In his recent conversation with Sam Roggeveen, Lord Michael Williams made some insightful comments on Aung San Suu Kyi's recent visit to China, suggesting it showed that Beijing was prepared to publicly recognise the importance of other political figures and parties in Myanmar while also sending a message that it was willing to move away from the Myanmar Government.
As others have pointed out, China is likely well aware that it needs to be prepared for when old political allies are replaced by new, unfamiliar faces. In fact, for some time now, Beijing has forged closer ties with Myanmar's smaller political parties. Of particular interest is China's growing engagement with political groups in Rakhine State.
In 2014, a group of party delegates from Myanmar, including members of the Rakhine National Party (RNP), visited China at the invitation of the Chinese Communist Party (CCP). And in April this year, a delegation comprised solely of RNP members also traveled to China to discuss 'the development of Rakhine State and its people'. Subsequently, an RNP spokesperson claimed there would be further cooperation between the two parties, including a visit by a CCP delegation to Rakhine in May and then, later in the year, an RNP-organised visit to China comprising selected Rakhine youth leaders.
So why is China engaging with political parties like the RNP?
After the National League for Democracy (NLD) boycotted the 2010 elections, the Union Solidarity and Development Party (USDP) remained the dominant political party in Myanmar going into the current transition period. This provided some reassurance to Beijing that most of the older leadership (whom China had dealt with) would remain in the new government, albeit mainly as civilians.
But the outcome of the 2015 elections is less predictable. [fold]
There are claims China's influence is waning, especially with major projects being suspended or creating bad publicity. There are also reports of growing anti-China sentiment and even official tensions rising from Myanmar's inadvertent bombing of Chinese territory during recent fighting in Kokang.
China has made considerable investments in Rakhine State, situated on Myanmar's west coast, including offshore oil and gas concessions and the development of the deep sea port in Kyaukpyu, which is also the start point for the Myanmar-China oil and gas pipelines. China has reasons to be concerned about its investments. These projects have been subject to increasing local and international pressure and criticism, including targeted protests, and there are calls for Rakhine State to receive a larger share of revenue from energy and extractive projects in the region.
In short, developing relationships beyond the ruling USDP allows Beijing to build influence on various levels and in different ethnic regions. Building close relations with the RNP is a logical starting point.
The RNP is the dominant ethnic political party in Rakhine State. It formed from the merger of two local (ethnic) political parties: the Rakhine Nationalities Development Party (RNDP) and the Arakan League for Democracy. In the 2010 elections, the RNDP won a majority of the electable seats in the Rakhine regional parliament as well as several seats in the Amothya and Pyithu Hluttaws (the upper and lower houses of parliament).
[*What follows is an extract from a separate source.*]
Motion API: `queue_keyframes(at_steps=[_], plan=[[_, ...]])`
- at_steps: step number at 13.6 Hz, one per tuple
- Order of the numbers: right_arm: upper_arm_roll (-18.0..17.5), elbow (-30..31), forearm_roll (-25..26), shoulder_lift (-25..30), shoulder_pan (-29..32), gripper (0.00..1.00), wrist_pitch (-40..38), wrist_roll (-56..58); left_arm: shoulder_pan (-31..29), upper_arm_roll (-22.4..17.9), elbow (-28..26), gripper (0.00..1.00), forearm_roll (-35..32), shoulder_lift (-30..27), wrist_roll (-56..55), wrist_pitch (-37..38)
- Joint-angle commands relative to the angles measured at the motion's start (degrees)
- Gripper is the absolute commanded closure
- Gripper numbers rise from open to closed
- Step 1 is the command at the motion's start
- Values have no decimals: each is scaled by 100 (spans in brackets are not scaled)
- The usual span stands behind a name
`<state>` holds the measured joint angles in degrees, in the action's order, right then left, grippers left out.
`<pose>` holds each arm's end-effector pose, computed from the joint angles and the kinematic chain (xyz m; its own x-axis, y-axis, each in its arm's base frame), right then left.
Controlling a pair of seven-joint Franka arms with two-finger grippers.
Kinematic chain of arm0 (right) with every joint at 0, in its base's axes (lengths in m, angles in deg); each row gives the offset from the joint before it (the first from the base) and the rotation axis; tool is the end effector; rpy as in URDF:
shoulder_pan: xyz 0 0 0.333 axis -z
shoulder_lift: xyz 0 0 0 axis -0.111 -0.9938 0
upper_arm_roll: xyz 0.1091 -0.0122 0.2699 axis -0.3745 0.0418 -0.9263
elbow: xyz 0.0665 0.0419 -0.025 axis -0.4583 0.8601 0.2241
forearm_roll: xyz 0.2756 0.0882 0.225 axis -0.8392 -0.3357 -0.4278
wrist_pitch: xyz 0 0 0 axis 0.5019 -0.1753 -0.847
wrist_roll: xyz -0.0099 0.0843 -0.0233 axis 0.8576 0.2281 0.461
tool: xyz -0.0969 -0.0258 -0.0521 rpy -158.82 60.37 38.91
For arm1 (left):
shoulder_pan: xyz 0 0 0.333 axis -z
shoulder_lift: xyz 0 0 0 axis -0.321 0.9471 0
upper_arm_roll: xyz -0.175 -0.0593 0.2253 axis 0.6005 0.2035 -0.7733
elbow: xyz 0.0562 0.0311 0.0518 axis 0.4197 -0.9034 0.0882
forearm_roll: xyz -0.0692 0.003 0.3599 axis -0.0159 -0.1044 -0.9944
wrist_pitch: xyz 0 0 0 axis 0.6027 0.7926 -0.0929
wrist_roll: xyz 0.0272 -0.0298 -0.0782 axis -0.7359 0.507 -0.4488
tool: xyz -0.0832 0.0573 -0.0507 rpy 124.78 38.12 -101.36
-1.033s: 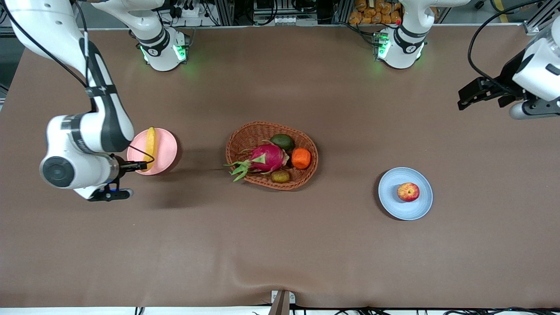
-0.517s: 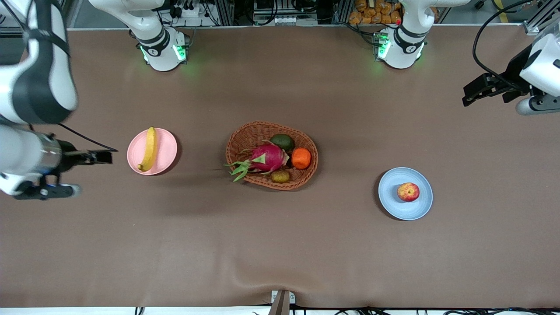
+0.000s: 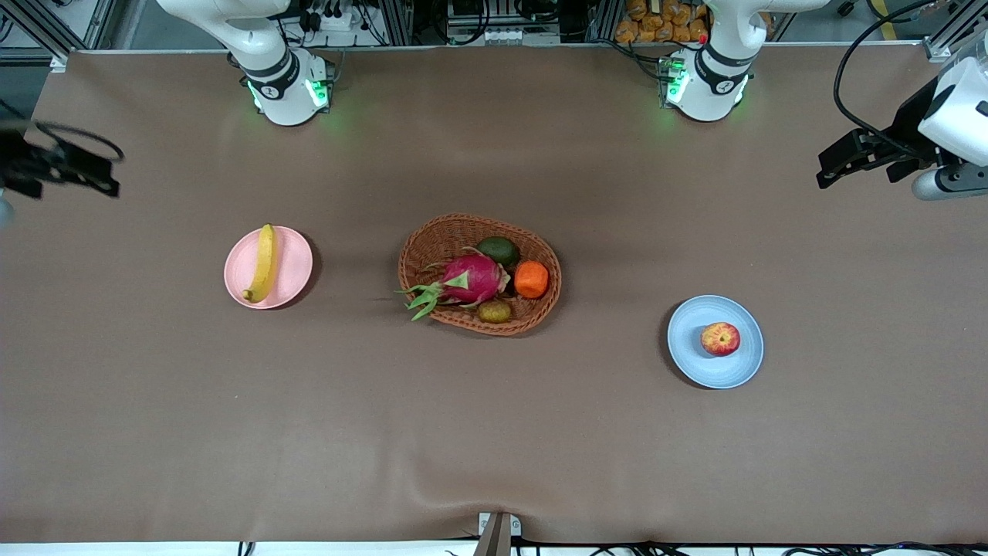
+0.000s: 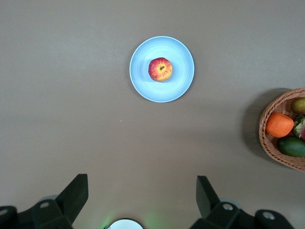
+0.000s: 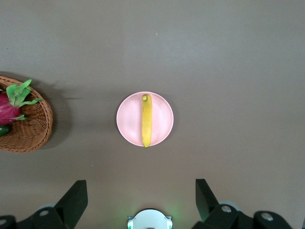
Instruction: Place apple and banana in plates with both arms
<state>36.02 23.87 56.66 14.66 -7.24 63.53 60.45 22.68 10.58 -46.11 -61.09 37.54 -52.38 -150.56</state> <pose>0.5229 0.0083 0.6477 0.9923 0.0046 -0.1237 0.0077 -0.9997 0.0248 0.5049 -0.0600 0.6132 0.9947 0.0945 -0.0414 0.0948 -0.9955 0.0039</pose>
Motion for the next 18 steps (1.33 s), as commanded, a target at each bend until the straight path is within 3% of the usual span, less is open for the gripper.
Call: queue_keyframes(at_steps=[1,3,7,18], plan=[[-49,1566,-66,1017,157,0,759,5,-44,-3,-173,0,-88,-127,141,-132],[-67,2097,-31,1363,139,0,1078,5,-35,-3,-85,0,-123,-13,141,-132],[-49,1729,101,1109,175,0,1096,85,-53,-12,91,0,-132,102,237,-132],[-58,1667,180,1082,113,0,1114,85,-53,-21,91,0,-132,137,228,-80]])
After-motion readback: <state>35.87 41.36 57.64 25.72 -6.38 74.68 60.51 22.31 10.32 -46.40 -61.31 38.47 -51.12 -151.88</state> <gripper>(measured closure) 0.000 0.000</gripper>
The RNP also has high hopes for the 2015 elections, aiming to win a majority in the state parliament as well as all available seats in the Amyotha and Pyithu Hluttaws. And there are reports that the RNP may form allegiances with other ethnic groups to ensure greater influence in parliament and developments in Rakhine State. While the RNDP was unable to influence the appointment of the regional chief minister, as this position is currently appointed by the president, the leader of the RNP, U Aye Maung, has said he wants to become the next chief minister of Rakhine State.
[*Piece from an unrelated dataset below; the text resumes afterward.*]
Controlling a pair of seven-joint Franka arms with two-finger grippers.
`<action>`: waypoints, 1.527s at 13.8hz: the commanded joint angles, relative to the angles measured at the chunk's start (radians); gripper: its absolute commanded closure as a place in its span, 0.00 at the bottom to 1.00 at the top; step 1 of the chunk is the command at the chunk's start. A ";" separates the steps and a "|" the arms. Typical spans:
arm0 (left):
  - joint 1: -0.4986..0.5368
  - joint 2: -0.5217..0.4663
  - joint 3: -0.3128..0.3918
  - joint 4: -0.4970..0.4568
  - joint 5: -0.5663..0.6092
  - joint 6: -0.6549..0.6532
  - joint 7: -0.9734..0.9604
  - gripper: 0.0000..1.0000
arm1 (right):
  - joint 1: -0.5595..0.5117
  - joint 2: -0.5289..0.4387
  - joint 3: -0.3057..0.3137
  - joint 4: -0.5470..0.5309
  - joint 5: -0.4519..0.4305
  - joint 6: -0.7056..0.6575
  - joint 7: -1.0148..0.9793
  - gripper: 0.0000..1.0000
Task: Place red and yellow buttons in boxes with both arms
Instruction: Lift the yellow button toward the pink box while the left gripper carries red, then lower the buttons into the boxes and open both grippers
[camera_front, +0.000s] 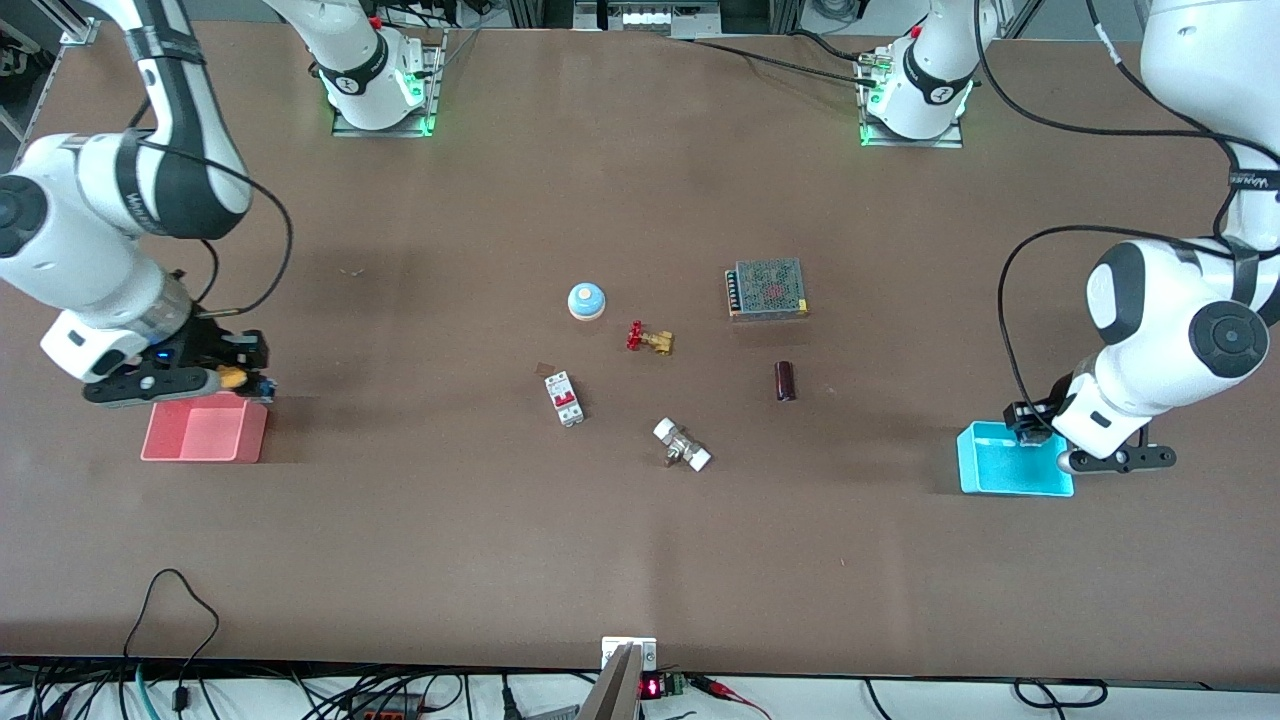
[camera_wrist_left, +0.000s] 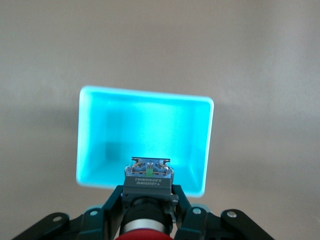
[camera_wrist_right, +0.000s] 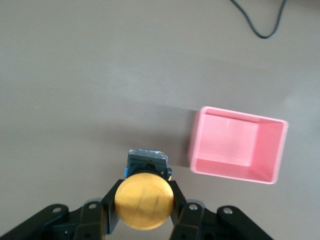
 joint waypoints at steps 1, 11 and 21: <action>0.021 0.054 -0.009 0.063 0.020 0.029 0.066 0.83 | -0.015 0.015 -0.054 0.022 0.004 0.009 -0.119 0.59; 0.038 0.154 -0.009 0.068 0.014 0.039 0.062 0.83 | -0.027 0.199 -0.126 0.050 0.019 0.239 -0.131 0.59; 0.038 0.200 -0.009 0.100 0.013 0.040 0.057 0.72 | -0.059 0.293 -0.125 0.051 0.068 0.330 -0.134 0.59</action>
China's relationship with groups like the RNP will be particularly useful if (or when) the USDP becomes a much weaker player in Myanmar politics, or if the Union Government devolves more autonomy and power to regional governments. Such a move was proposed recently in a formal submission to change the constitution, but the actual amount of power that would be devolved is open to question.
If there were significant crises or threats to China's assets, it is highly likely that the Union Government would step in. But winning over local political groups such as the RNP could help to avoid this kind of disruption before it occurs. And as part of its strategy to keep those it sees as influential (or even a threat) onside, China has also avoided involvement in Myanmar's Rohingya issues, which many local Arakan are likely view as 'interference'.
Beyond ensuring protection for its investments, such moves may also create favourable conditions for new ventures. In light of reports of China's strategic interest in the Indian Ocean, this may include using the ports in Kyaukpyu as logistical support for its naval fleet and Chinese maritime activities in this region in the years to come.